--- TASK PROMPT ---
Quote every line of the data below as it stands, omitting pictures.

--- DATASET EXCERPT ---
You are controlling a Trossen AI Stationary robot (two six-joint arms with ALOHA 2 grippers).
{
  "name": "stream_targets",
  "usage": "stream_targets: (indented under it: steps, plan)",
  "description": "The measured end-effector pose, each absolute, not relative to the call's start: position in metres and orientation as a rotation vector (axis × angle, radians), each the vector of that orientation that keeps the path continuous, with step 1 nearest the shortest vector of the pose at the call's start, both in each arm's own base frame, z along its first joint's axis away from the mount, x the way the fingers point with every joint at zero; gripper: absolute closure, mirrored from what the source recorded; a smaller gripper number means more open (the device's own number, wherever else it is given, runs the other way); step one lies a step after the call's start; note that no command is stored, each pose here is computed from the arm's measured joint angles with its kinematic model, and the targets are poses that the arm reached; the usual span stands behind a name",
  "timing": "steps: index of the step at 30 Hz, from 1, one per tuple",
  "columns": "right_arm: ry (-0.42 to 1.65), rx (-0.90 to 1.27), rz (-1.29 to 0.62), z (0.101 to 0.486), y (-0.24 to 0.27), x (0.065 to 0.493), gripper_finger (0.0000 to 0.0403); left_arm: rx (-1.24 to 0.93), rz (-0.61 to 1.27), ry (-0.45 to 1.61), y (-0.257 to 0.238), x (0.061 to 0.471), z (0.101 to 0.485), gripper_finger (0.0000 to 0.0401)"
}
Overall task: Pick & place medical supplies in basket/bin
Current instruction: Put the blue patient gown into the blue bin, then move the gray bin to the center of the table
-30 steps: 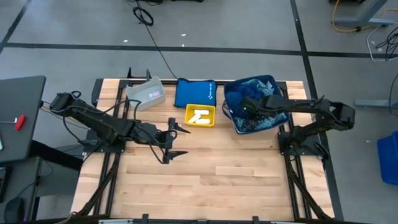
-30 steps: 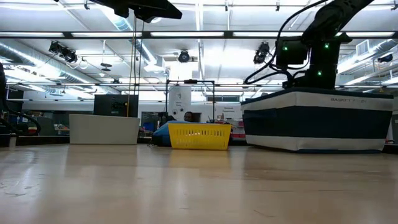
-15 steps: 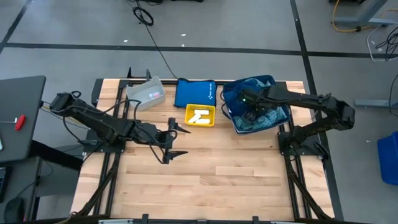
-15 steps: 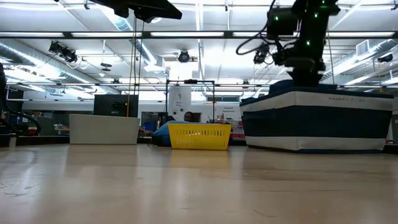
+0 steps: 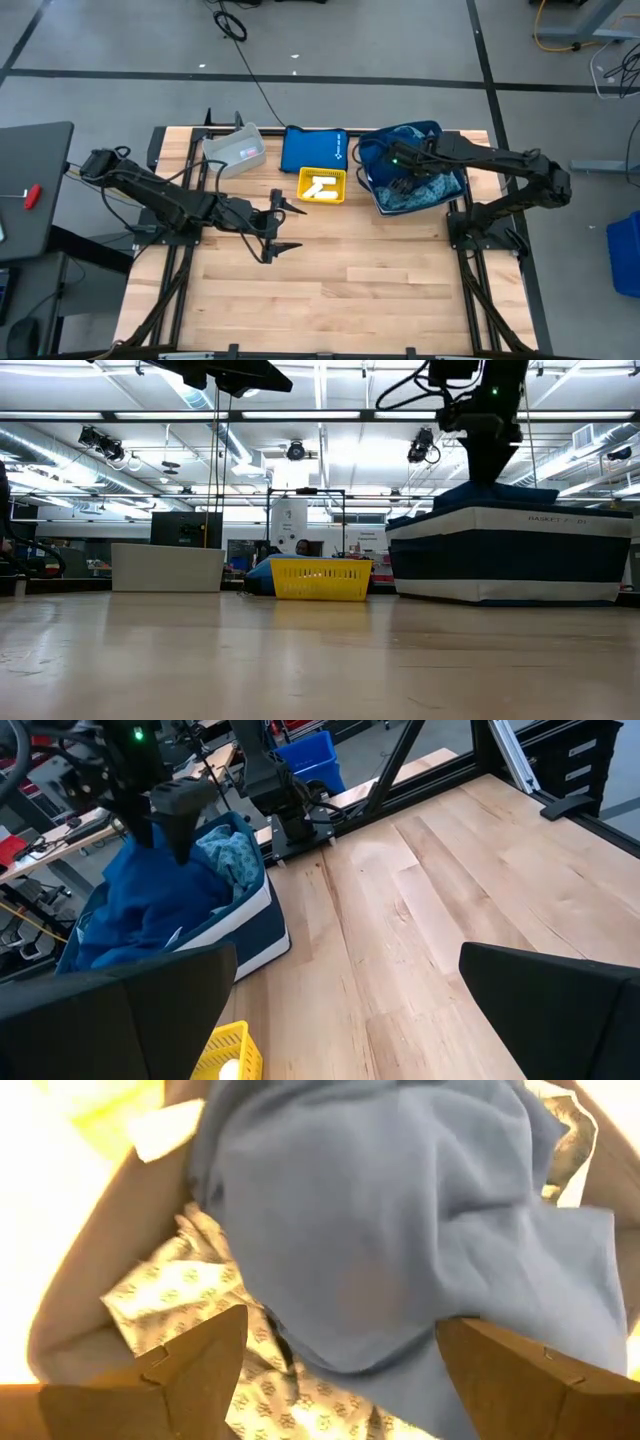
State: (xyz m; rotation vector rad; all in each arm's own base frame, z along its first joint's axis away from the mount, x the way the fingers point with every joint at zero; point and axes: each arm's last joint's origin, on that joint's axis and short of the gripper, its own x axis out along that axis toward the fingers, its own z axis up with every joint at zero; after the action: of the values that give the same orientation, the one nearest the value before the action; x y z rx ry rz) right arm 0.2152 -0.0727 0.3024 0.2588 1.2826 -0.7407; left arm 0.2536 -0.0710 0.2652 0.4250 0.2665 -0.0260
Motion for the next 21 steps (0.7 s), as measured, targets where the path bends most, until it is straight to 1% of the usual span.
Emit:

--- EXERCISE SOLUTION ---
You are controlling a Trossen AI Stationary robot (two six-joint arms with ALOHA 2 grippers).
{
  "name": "stream_targets",
  "usage": "stream_targets: (indented under it: steps, plan)",
  "description": "The measured end-effector pose, each absolute, not relative to the call's start: position in metres and orientation as a rotation vector (axis × angle, radians), each the vector of that orientation that keeps the path continuous, with step 1 nearest the shortest vector of the pose at the call's start, both in each arm's own base frame, z along its first joint's axis away from the mount, x the way the fingers point with every joint at zero; gripper: absolute closure, mirrored from what the source recorded; a smaller gripper number means more open (the device's own number, wherever else it is given, runs the other way); step one lies a step after the call's start; note that no command is stored, each pose here is computed from the arm's measured joint angles with its kinematic model, and the targets are poses that the arm reached; the usual span stands behind a name",
  "timing": "steps: index of the step at 30 Hz, from 1, one per tuple",
  "columns": "right_arm: ry (-0.42 to 1.65), rx (-0.90 to 1.27), rz (-1.29 to 0.62), z (0.101 to 0.486), y (-0.24 to 0.27), x (0.065 to 0.493), gripper_finger (0.0000 to 0.0403); left_arm: rx (-1.24 to 0.93), rz (-0.61 to 1.27), ry (-0.45 to 1.61), y (-0.257 to 0.238), x (0.061 to 0.471), z (0.101 to 0.485), gripper_finger (0.0000 to 0.0401)"
}
Overall task: Pick & place medical supplies in basket/bin
Current instruction: Put the blue patient gown into the blue bin, then move the gray bin to the center of the table
-30 steps: 
-30 steps: 
-15 steps: 
-15 steps: 
+0 steps: 
State: (xyz m; rotation vector rad; all in each arm's own base frame, z along its first joint's axis away from the mount, x the way the fingers point with every joint at zero; point and axes: each arm's last joint's origin, on that joint's axis and short of the gripper, its own x axis out along that axis toward the fingers, its own z axis up with every joint at zero; after the action: of the values that give the same orientation, the one nearest the value before the action; x y z rx ry rz) right arm 0.2152 -0.0727 0.3024 0.2588 1.2826 -0.7407; left arm 0.2536 -0.0710 0.2652 0.4250 0.2665 -0.0260
Motion for the next 21 steps (0.7 s), as measured, targets where the path bends most, until it is straight to 1% of the usual span.
Emit:

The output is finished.